Inventory of Data Extensions and their data sources

It’s very likely that at some point in your career you will inherit or take over a Salesforce Marketing Cloud instance that has been set up and used by someone else in the past. In case it hasn’t been well documented, it can be a struggle to understand all the data related processes and clean up all the unused Data Extensions.

Gregory Gifford has written a very useful blog post, where he explains how to create a Data Extension Inventory for your SFMC Business Unit. Using the code snippets he provided, you will be able to populate a complete list of all the Data Extensions in your Business Unit, along with their properties:

Source: https://gortonington.com/data-extension-inventory-for-your-sfmc-business-unit/

But where does the data in those Data Extensions come from? Of course, it won’t be possible to track everything – things like manual data imports, data uploaded through scripts or coming in through API won’t leave any trace in the system. Fortunately, we can track data-related activities that are scheduled in Automation Studio: Imports and Queries. We will use two SOAP API objects to obtain all the information we need: ImportDefinition and QueryDefinition.

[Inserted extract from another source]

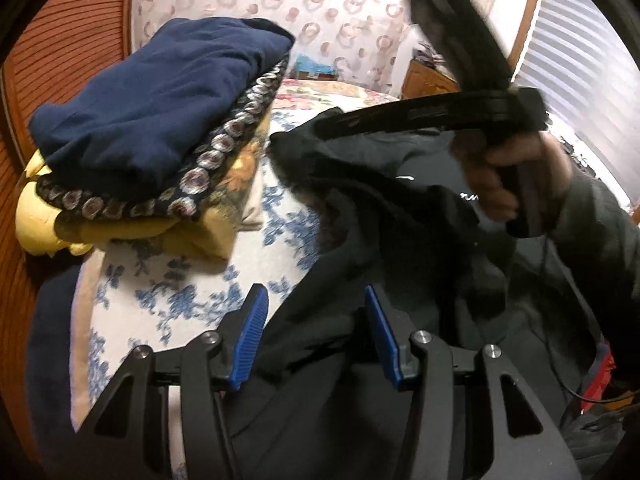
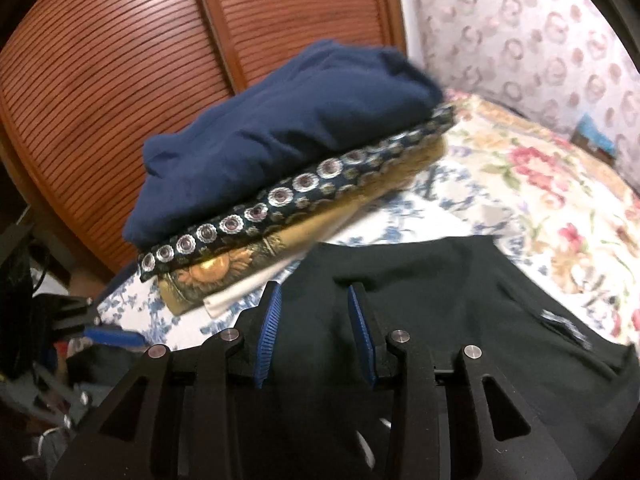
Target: Fold small clothes
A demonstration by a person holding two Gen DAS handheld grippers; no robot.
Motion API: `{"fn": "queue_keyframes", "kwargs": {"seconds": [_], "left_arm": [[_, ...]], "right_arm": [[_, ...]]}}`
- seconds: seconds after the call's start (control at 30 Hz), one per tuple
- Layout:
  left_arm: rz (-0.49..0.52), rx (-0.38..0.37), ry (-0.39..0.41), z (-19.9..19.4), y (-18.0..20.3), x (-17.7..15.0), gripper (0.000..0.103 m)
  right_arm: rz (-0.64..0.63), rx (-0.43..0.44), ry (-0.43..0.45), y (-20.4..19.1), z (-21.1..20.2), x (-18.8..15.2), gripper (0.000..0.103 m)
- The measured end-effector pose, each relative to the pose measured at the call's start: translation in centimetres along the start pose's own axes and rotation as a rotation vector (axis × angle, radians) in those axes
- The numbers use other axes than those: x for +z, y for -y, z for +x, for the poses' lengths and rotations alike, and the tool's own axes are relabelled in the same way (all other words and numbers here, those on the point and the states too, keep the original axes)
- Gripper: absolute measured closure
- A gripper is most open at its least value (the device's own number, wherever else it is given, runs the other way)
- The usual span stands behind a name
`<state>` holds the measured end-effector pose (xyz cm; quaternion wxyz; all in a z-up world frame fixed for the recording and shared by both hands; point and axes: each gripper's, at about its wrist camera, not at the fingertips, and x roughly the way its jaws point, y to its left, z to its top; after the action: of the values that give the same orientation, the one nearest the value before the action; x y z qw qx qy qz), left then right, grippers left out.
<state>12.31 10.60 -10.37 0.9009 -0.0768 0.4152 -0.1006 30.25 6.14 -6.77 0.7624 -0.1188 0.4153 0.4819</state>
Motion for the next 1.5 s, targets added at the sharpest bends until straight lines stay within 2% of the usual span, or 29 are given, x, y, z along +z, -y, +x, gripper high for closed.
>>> {"fn": "queue_keyframes", "kwargs": {"seconds": [0.07,0.17,0.2,0.23,0.27,0.33,0.4,0.5,0.57,0.63,0.8,0.87,0.93,1.07,1.13,1.2,1.23,1.3,1.5], "left_arm": [[0.000,-0.029,-0.006,0.4,0.3,0.4,0.054],[0.000,-0.058,-0.031,1.6,0.3,0.7,0.060],[0.002,-0.067,-0.038,1.9,0.5,0.7,0.065],[0.004,-0.074,-0.045,2.2,0.5,0.8,0.071],[0.005,-0.078,-0.051,2.4,0.6,1.1,0.076],[0.007,-0.087,-0.051,2.4,0.6,1.3,0.094],[-0.017,-0.078,-0.018,1.8,0.2,1.6,0.095],[-0.074,0.002,0.066,0.0,-1.2,2.2,0.097],[-0.081,0.012,0.067,-0.2,-1.5,2.3,0.097],[-0.080,0.050,0.062,0.0,-1.6,2.3,0.096],[-0.074,0.095,0.031,0.7,-1.6,1.5,0.091],[-0.075,0.112,0.023,0.5,-1.6,1.1,0.087],[-0.076,0.120,0.024,0.4,-1.9,1.0,0.082],[-0.064,0.121,0.040,-0.6,-2.0,1.0,0.073],[-0.045,0.114,0.051,-1.1,-1.9,1.1,0.064],[-0.030,0.110,0.065,-1.4,-1.6,1.2,0.059],[-0.028,0.114,0.068,-1.4,-1.5,1.4,0.053],[-0.021,0.113,0.079,-1.5,-1.2,1.6,0.047],[-0.010,0.088,0.060,-0.8,-0.3,1.7,0.046]], "right_arm": [[0.010,0.014,-0.031,0.1,1.2,0.2,0.069],[0.027,0.025,-0.077,0.7,2.7,0.3,0.069],[0.035,0.041,-0.082,1.0,2.9,0.3,0.078],[0.044,0.071,-0.086,1.2,2.9,0.4,0.091],[0.049,0.093,-0.083,1.4,2.7,0.4,0.095],[0.039,0.103,-0.046,1.3,1.8,0.6,0.101],[0.039,0.075,0.011,1.3,0.8,0.9,0.102],[0.047,0.014,0.135,1.5,-1.4,1.3,0.103],[0.052,-0.068,0.177,1.7,-2.1,1.6,0.103],[0.061,-0.141,0.183,1.9,-2.1,1.8,0.102],[0.049,-0.275,0.090,2.4,-0.5,1.6,0.102],[0.057,-0.325,0.074,2.8,-0.3,1.4,0.097],[0.083,-0.345,0.071,3.7,-0.8,1.1,0.085],[0.116,-0.281,0.084,4.8,-3.1,0.2,0.078],[0.085,-0.256,0.071,4.2,-4.3,-1.1,0.077],[0.065,-0.243,0.049,3.5,-5.2,-2.8,0.077],[0.065,-0.227,0.037,3.5,-5.4,-3.6,0.077],[0.077,-0.197,0.015,3.2,-6.2,-5.2,0.077],[0.085,-0.156,-0.055,2.0,-6.7,-9.1,0.077]]}}
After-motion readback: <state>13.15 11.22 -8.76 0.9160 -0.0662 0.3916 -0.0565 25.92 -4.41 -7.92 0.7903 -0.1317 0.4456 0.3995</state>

But before we do that, let’s first create a Data Extension where we will populate the results of our calls. In the script, we are going to retrieve the following data:

  • Data Extension’s Name,
  • Data Extension’s External Key,
  • the name of the activity in Automation Studio which populates the data,
  • the type of the activity (Import/Query),
  • the description of the activity if one has been set up.

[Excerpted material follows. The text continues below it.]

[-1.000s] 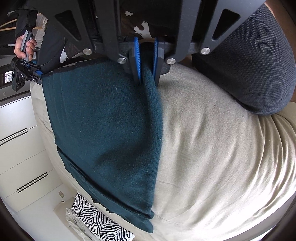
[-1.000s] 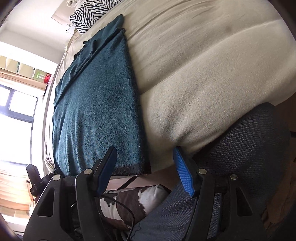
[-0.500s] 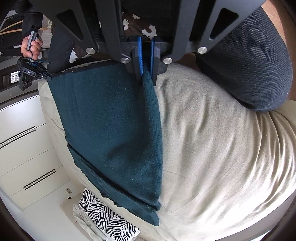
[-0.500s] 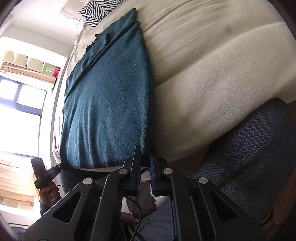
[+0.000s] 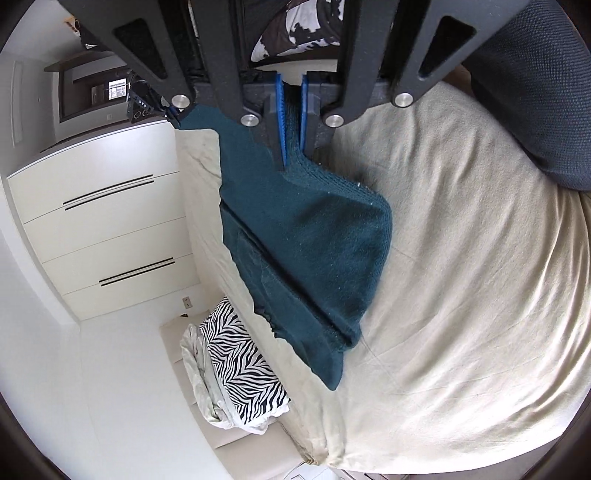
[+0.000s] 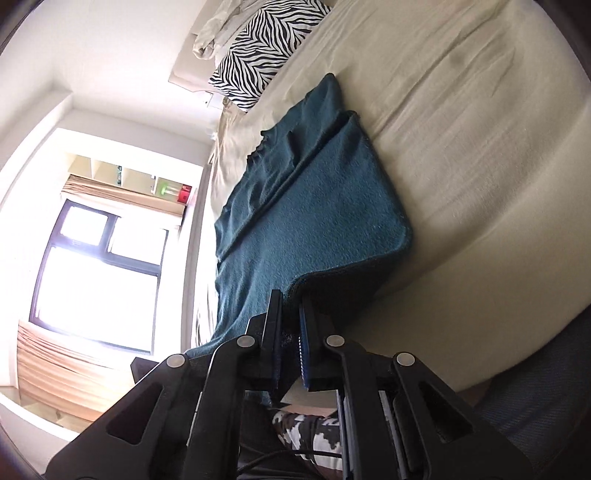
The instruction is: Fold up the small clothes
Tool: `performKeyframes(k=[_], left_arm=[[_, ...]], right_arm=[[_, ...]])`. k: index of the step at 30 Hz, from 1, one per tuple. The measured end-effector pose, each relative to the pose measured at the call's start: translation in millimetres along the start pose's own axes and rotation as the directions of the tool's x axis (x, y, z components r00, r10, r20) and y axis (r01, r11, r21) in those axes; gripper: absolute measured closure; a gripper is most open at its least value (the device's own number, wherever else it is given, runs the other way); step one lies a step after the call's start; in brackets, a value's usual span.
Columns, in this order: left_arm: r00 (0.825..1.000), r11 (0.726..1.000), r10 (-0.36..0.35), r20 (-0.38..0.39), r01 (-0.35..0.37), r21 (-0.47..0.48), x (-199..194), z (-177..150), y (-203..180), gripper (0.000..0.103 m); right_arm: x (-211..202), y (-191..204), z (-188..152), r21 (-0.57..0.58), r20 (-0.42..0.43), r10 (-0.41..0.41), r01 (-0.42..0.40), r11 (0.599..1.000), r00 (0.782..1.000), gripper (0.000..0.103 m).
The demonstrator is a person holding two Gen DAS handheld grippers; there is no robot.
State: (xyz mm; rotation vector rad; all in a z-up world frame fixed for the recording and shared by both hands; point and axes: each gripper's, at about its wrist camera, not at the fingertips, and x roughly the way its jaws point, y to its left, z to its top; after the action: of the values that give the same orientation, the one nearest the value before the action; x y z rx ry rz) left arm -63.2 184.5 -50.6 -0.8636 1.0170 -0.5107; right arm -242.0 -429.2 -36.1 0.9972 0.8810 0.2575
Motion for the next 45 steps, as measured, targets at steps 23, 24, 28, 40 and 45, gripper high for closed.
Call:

Here’s the Data Extension structure you will need:

Retrieve the ImportDefinition data

We will use WSProxy to retrieve information about Imports that have been set up and used in Automation Studio and to get information about Data Extensions they populate with data. The properties we will use in our script are the following:

  • Name – name of the Import Definition,
  • Description – description of the Import Definition,
  • ObjectID – ID of the Import Definition,
  • DestinationObject.ObjectID – the ID of the destination. In this context, this could be either a Data Extension or a List, so we will need to filter out Lists later on.

As you can see above, we can get only as much as the Data Extension’s ObjectID from the ImportDefinition object, so we will add another call to our script. We will call the DataExtension object to check the Name and the CustomerKey of that Data Extension using the ObjectID value to match it correctly.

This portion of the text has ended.